(Collected data entries)
[Start of Attachment]

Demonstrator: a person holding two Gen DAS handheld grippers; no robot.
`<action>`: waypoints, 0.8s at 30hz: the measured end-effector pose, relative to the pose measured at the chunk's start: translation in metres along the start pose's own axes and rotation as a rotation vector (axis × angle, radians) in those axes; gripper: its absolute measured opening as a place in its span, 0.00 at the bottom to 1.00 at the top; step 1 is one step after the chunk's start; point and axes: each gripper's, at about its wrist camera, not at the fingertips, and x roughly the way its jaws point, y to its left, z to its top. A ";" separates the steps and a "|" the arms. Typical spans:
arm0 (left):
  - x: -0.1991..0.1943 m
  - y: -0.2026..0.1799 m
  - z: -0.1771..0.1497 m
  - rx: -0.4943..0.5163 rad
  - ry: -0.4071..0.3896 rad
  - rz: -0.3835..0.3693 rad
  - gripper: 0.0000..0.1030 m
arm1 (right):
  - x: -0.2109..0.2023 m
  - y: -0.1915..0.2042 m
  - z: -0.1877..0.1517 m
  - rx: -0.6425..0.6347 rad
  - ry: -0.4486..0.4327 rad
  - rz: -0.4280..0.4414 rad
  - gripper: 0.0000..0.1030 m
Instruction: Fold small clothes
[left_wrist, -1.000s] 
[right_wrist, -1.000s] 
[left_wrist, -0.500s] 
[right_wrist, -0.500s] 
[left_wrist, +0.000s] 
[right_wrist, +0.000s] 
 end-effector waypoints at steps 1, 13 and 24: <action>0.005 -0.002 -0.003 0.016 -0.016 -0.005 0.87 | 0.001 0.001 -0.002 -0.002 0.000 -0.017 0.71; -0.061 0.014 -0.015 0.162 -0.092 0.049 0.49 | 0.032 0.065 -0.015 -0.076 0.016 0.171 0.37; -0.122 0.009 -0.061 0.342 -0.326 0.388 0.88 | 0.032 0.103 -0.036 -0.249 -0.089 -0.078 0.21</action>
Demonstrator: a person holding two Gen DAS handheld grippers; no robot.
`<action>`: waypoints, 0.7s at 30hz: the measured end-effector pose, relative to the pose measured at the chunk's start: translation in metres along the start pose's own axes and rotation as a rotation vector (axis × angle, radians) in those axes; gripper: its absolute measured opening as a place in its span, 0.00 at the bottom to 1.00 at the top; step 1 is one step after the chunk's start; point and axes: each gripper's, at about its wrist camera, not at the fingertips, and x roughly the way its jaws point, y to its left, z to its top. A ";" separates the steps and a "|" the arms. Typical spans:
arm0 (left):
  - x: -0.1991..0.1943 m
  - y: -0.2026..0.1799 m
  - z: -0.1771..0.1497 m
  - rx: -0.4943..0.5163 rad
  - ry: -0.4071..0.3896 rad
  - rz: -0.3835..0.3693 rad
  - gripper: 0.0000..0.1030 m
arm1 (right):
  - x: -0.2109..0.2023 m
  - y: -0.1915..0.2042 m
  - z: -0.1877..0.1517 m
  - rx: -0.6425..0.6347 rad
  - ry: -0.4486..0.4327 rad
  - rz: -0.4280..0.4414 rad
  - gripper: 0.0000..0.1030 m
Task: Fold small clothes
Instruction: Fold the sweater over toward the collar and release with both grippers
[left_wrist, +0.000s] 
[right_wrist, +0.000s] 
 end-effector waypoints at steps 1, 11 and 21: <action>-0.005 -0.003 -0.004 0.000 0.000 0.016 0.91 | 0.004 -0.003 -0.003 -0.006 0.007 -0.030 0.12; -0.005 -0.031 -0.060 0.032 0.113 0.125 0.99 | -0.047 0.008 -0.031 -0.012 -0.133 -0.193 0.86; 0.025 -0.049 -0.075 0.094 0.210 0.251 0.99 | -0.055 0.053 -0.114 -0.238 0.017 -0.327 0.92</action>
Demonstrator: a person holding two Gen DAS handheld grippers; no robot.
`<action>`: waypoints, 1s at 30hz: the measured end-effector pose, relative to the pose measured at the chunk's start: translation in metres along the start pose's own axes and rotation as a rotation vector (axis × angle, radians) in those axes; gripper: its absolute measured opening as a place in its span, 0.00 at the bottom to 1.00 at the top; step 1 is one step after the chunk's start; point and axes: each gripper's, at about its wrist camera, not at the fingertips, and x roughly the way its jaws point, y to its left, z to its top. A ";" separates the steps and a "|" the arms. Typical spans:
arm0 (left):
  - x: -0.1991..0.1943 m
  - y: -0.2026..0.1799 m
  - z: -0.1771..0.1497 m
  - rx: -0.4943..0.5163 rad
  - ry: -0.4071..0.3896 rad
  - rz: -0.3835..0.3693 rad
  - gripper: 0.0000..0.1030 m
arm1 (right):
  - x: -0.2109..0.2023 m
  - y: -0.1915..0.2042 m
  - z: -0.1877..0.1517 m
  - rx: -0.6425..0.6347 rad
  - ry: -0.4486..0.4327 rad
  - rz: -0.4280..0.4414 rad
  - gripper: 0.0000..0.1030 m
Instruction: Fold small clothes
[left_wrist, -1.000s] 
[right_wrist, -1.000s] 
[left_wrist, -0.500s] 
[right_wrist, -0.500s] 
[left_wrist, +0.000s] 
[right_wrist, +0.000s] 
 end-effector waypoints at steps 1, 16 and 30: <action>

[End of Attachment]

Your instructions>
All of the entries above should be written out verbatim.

Solution to this task>
Demonstrator: a person holding two Gen DAS handheld grippers; no robot.
`<action>`: waypoints, 0.8s at 30hz: the measured end-effector pose, relative to the pose measured at the chunk's start: translation in metres along the start pose's own axes and rotation as a rotation vector (axis × angle, radians) in those axes; gripper: its absolute measured opening as a place in its span, 0.00 at the bottom to 1.00 at the top; step 1 is one step after the chunk's start; point and axes: each gripper's, at about its wrist camera, not at the fingertips, and x roughly the way its jaws point, y to its left, z to its top. A ";" separates the steps and a "|" the arms. Typical spans:
arm0 (left):
  - x: -0.1991..0.1943 m
  - y: -0.2026..0.1799 m
  - z: -0.1771..0.1497 m
  - rx: -0.4943..0.5163 rad
  - ry: -0.4071..0.3896 rad
  - rz: -0.3835..0.3693 rad
  - gripper: 0.0000..0.1030 m
arm1 (right):
  - x: -0.2109..0.2023 m
  - y: -0.1915..0.2042 m
  - z: -0.1877..0.1517 m
  - rx: -0.6425..0.6347 rad
  - ry: -0.4486..0.4327 rad
  - rz: -0.4280..0.4414 rad
  - gripper: 0.0000..0.1030 m
Instruction: Fold small clothes
[left_wrist, -1.000s] 
[right_wrist, -1.000s] 
[left_wrist, -0.500s] 
[right_wrist, -0.500s] 
[left_wrist, +0.000s] 
[right_wrist, +0.000s] 
 end-effector waypoints at steps 1, 13 and 24: <action>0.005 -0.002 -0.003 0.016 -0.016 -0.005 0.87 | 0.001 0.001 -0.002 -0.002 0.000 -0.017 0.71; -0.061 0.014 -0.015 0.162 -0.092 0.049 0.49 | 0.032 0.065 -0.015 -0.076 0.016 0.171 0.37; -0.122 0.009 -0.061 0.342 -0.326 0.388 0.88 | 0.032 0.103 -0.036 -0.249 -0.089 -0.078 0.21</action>
Demonstrator: a person holding two Gen DAS handheld grippers; no robot.
`<action>`: waypoints, 0.7s at 30hz: the measured end-effector pose, relative to the pose measured at the chunk's start: translation in metres along the start pose's own axes and rotation as a rotation vector (axis × angle, radians) in those axes; gripper: its absolute measured opening as a place in its span, 0.00 at the bottom to 1.00 at the top; step 1 is one step after the chunk's start; point and axes: each gripper's, at about its wrist camera, not at the fingertips, and x roughly the way its jaws point, y to its left, z to its top. A ";" separates the steps and a "|" the arms. Typical spans:
arm0 (left):
  - x: -0.1991..0.1943 m
  - y: -0.2026..0.1799 m
  - z: -0.1771..0.1497 m
  - rx: -0.4943..0.5163 rad
  - ry: -0.4071..0.3896 rad
  - rz: -0.3835..0.3693 rad
  - gripper: 0.0000..0.1030 m
arm1 (right):
  - x: -0.2109..0.2023 m
  - y: -0.1915..0.2042 m
  - z: -0.1877..0.1517 m
  - rx: -0.6425..0.6347 rad
  - ry: -0.4486..0.4327 rad
  - rz: -0.4280..0.4414 rad
  - gripper: 0.0000..0.1030 m
Task: Fold small clothes
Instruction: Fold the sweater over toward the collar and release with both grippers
[left_wrist, +0.000s] 
[right_wrist, +0.000s] 
 end-effector waypoints at steps 1, 11 and 21: <action>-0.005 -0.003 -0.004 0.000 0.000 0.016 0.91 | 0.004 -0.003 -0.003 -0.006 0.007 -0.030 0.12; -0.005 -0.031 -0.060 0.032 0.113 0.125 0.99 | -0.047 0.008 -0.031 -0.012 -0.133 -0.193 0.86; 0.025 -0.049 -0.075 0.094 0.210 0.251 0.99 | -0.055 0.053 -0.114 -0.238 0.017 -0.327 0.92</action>
Demonstrator: a person holding two Gen DAS handheld grippers; no robot.
`<action>`: waypoints, 1s at 30hz: the measured end-effector pose, relative to the pose measured at the chunk's start: translation in metres along the start pose's own axes and rotation as a rotation vector (axis × angle, radians) in those axes; gripper: its absolute measured opening as a place in its span, 0.00 at the bottom to 1.00 at the top; step 1 is one step after the chunk's start; point and axes: each gripper's, at about its wrist camera, not at the fingertips, and x roughly the way its jaws point, y to its left, z to its top. A ";" separates the steps and a "|" the arms. Typical spans:
arm0 (left):
  - x: -0.1991..0.1943 m
  - y: -0.2026..0.1799 m
  - z: -0.1771..0.1497 m
  - rx: -0.4943..0.5163 rad
  - ry: -0.4071..0.3896 rad
  - rz: -0.3835..0.3693 rad
  - gripper: 0.0000..0.1030 m
arm1 (right):
  - x: -0.2109..0.2023 m
  - y: -0.1915..0.2042 m
  - z: -0.1877..0.1517 m
  - rx: -0.6425..0.6347 rad
  - ry: -0.4486..0.4327 rad
  - rz: -0.4280..0.4414 rad
  - gripper: 0.0000..0.1030 m
Instruction: Fold small clothes
[left_wrist, -1.000s] 
[right_wrist, -1.000s] 
[left_wrist, -0.500s] 
[right_wrist, -0.500s] 
[left_wrist, +0.000s] 
[right_wrist, +0.000s] 
 end-effector waypoints at steps 1, 16 and 30: <action>

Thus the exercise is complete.